OpenAI has developed a new benchmark called MLE-bench to evaluate how well AI agents can develop machine learning solutions. The benchmark includes 75 Kaggle competitions and aims to measure the progress of autonomous AI systems in the field of ML engineering.
MLE-bench focuses on two core areas: selecting challenging tasks that represent current ML development, and comparing AI results with human performance.
The 75 competitions cover various areas, including Natural Language Processing, Computer Vision, and Signal Processing. Many tasks have real-world applications, such as predicting the degradation of COVID-19 mRNA vaccines or decoding ancient scrolls.

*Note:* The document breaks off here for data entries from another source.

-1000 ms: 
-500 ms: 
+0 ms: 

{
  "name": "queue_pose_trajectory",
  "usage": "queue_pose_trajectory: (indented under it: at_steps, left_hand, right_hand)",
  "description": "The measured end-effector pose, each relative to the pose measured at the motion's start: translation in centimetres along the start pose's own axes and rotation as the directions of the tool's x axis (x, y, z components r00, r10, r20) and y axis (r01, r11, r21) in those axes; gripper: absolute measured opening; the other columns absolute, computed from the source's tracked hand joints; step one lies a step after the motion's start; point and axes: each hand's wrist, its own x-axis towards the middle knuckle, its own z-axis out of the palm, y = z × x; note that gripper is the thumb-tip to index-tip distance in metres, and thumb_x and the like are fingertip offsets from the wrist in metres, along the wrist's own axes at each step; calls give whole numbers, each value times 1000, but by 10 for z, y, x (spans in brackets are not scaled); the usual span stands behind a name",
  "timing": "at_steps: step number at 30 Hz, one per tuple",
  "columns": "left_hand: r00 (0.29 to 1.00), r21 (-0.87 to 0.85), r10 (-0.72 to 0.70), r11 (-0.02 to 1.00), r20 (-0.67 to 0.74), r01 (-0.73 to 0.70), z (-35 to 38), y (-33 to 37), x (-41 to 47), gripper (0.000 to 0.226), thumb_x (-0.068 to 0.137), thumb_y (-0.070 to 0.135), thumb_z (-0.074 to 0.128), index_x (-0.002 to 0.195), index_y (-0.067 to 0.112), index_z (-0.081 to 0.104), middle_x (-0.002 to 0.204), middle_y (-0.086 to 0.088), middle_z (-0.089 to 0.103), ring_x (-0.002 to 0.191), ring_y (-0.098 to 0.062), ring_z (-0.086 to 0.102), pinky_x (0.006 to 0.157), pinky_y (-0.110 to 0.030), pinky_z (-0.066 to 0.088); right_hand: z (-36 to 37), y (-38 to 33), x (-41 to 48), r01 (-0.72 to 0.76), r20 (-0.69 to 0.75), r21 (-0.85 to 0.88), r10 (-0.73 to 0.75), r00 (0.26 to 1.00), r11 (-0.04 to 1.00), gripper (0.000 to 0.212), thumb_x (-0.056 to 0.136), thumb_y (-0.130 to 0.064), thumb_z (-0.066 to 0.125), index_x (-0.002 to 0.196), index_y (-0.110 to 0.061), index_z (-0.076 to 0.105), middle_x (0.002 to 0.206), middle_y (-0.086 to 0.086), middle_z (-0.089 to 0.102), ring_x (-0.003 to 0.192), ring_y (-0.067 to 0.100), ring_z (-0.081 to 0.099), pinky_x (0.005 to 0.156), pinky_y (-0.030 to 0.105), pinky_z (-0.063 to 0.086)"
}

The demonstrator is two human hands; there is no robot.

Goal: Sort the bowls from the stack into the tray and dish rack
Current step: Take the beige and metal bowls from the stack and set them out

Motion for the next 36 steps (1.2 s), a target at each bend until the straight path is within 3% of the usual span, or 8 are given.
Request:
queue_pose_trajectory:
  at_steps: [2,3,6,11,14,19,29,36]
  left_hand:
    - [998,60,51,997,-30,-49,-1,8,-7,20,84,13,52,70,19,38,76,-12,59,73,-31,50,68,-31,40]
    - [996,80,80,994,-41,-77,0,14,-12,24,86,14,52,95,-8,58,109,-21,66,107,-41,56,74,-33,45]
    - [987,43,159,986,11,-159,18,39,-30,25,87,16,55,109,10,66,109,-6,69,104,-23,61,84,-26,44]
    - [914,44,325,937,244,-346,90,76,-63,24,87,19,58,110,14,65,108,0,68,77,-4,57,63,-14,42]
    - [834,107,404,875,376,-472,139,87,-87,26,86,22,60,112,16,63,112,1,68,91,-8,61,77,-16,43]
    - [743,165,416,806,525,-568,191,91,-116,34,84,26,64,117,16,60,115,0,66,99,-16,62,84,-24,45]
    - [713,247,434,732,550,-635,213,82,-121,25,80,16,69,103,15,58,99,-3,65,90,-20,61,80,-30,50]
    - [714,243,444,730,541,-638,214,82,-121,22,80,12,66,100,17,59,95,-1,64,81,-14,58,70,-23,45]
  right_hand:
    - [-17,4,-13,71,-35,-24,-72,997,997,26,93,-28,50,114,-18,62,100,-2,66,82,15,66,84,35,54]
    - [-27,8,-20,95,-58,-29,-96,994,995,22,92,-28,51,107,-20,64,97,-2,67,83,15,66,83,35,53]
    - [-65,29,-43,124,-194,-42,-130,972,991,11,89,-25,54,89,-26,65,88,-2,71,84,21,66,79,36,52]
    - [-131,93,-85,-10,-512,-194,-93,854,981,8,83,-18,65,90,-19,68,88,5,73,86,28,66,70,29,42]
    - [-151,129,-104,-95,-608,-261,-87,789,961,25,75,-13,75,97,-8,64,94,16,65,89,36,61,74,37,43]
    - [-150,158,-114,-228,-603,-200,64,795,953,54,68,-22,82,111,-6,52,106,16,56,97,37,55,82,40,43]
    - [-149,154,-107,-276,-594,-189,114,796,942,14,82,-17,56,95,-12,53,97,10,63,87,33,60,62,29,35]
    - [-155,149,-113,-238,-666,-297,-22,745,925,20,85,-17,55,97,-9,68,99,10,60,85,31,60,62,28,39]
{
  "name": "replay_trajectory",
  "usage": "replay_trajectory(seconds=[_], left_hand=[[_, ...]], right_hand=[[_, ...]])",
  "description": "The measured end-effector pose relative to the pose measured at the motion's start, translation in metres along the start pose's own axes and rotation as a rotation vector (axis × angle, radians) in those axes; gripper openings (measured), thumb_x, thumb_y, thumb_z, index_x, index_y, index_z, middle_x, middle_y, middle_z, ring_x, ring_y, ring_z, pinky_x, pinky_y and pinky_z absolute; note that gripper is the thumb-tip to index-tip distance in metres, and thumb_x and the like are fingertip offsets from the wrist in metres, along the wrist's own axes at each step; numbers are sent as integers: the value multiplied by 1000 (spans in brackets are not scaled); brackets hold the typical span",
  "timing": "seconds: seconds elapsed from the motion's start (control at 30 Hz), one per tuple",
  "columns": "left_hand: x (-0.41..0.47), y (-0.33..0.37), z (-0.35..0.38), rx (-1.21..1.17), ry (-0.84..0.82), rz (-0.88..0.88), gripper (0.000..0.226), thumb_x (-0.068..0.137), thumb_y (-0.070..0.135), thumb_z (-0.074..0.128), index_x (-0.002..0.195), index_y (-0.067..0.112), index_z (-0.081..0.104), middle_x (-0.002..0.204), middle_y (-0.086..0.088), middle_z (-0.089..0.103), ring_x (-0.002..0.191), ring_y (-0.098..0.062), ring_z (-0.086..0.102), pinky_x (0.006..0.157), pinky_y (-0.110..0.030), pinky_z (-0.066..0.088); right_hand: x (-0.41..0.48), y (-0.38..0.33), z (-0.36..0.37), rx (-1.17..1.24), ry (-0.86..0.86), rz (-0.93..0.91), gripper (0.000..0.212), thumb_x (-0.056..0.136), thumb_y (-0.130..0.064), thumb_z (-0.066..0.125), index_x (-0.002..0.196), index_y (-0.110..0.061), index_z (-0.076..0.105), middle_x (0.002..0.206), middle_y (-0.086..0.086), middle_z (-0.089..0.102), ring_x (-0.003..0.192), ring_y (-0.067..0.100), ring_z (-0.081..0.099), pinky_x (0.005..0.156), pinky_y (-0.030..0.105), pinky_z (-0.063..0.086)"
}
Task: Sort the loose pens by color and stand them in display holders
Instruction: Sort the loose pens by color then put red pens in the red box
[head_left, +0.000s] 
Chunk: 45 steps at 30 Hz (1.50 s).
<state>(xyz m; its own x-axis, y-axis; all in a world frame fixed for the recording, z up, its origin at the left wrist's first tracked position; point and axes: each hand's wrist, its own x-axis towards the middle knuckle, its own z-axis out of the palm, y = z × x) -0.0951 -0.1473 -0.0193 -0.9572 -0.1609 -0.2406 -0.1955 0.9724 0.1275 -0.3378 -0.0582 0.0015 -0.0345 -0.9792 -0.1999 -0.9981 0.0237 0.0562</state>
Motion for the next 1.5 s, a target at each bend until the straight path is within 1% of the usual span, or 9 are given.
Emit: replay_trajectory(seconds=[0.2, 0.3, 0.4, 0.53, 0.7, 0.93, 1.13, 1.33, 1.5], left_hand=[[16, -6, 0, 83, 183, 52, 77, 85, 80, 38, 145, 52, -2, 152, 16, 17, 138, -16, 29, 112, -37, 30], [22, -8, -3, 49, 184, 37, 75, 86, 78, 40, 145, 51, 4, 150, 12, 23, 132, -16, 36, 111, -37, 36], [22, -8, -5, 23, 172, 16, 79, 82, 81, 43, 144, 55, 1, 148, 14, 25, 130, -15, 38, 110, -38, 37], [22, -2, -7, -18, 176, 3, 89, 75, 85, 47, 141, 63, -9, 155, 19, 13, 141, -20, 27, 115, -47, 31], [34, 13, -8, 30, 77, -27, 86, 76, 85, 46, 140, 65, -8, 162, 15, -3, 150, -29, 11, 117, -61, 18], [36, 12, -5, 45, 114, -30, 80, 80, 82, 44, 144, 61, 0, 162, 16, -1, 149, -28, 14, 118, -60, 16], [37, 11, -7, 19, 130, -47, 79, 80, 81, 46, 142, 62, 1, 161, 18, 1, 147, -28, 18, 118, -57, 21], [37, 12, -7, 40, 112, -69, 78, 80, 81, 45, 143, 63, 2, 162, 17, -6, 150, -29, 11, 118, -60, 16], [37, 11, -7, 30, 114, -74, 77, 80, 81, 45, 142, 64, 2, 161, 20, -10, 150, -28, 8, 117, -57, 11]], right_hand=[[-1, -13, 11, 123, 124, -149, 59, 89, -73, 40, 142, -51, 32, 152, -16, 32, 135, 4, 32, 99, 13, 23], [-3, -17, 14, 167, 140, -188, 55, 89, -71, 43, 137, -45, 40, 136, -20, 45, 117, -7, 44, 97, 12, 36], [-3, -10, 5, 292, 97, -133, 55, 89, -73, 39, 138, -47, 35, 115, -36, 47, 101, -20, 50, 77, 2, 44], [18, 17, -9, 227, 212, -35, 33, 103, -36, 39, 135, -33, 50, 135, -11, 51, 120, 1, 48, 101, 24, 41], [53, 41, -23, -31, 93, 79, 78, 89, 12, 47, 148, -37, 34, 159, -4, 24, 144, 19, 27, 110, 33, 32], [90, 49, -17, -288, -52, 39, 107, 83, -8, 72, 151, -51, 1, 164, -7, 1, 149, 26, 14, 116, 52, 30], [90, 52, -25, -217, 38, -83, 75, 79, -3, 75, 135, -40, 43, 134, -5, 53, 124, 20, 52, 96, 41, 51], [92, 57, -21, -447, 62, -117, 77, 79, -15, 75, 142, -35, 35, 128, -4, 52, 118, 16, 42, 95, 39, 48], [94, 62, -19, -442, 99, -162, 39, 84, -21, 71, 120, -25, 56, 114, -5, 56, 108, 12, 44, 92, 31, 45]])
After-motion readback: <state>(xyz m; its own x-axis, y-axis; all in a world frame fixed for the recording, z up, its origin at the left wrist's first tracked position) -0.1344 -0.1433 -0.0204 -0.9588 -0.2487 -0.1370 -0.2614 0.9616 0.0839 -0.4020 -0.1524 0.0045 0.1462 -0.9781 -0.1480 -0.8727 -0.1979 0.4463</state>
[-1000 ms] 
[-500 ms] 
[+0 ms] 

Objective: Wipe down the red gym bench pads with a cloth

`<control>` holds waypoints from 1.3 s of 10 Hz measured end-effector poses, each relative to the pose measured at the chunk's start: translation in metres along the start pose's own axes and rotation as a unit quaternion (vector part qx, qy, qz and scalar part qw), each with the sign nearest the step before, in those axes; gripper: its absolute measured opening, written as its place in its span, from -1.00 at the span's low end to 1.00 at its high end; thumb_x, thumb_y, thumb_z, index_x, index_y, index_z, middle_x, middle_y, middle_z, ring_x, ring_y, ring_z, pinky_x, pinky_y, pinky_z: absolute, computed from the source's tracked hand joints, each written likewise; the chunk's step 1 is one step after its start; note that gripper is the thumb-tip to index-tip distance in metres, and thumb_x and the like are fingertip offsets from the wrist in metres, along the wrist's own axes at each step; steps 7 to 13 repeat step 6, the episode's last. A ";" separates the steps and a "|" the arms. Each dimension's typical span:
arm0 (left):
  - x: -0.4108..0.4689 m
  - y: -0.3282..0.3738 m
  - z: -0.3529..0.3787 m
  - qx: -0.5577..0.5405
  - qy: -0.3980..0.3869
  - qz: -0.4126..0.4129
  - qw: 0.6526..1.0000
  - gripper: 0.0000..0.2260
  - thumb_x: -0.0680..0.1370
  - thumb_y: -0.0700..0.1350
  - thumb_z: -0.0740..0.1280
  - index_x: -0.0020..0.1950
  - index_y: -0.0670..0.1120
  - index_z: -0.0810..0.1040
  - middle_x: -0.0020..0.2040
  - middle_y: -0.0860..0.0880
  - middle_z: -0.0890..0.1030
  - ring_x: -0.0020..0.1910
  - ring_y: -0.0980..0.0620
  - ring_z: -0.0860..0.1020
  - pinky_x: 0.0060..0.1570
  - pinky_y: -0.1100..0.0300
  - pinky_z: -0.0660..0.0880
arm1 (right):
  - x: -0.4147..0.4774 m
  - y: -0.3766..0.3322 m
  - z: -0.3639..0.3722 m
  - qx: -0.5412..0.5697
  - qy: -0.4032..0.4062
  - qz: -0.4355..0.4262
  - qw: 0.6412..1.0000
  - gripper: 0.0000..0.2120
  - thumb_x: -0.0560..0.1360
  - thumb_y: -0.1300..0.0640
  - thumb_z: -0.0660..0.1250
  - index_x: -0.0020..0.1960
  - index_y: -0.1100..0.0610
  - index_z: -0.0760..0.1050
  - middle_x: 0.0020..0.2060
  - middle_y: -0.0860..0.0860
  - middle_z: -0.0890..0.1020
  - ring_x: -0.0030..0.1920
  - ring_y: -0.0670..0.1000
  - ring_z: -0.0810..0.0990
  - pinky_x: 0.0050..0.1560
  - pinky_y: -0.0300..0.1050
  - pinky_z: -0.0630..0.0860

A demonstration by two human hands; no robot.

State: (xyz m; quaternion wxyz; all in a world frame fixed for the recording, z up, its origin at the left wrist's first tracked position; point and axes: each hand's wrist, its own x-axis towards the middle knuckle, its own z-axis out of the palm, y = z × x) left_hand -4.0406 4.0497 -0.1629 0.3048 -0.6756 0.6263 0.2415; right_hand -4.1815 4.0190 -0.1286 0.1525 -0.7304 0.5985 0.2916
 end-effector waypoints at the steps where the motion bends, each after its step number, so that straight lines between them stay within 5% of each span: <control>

OpenAI tested various AI models and agent frameworks on MLE-bench. The o1-preview model with the AIDE framework performed best, achieving at least a bronze medal in 16.9% of the competitions. This result surpassed Anthropic's Claude 3.5 Sonnet.
The researchers also investigated how different scaling methods affect the performance of AI agents. More attempts per competition significantly improved success rates. With 8 attempts, the medal rate of o1-preview doubled to 34.1%. Longer processing times led to better results. GPT-4o increased its medal rate from 8.7% to 11.8% when the processing time was extended from 24 to 100 hours. However, additional GPU power had little impact on performance.
When creating MLE-bench, OpenAI faced challenges such as potential contamination from publicly available Kaggle competitions. To counteract this, the company used a plagiarism detector to compare the agents' submissions with the best Kaggle solutions and conducted experiments to check the impact of contamination.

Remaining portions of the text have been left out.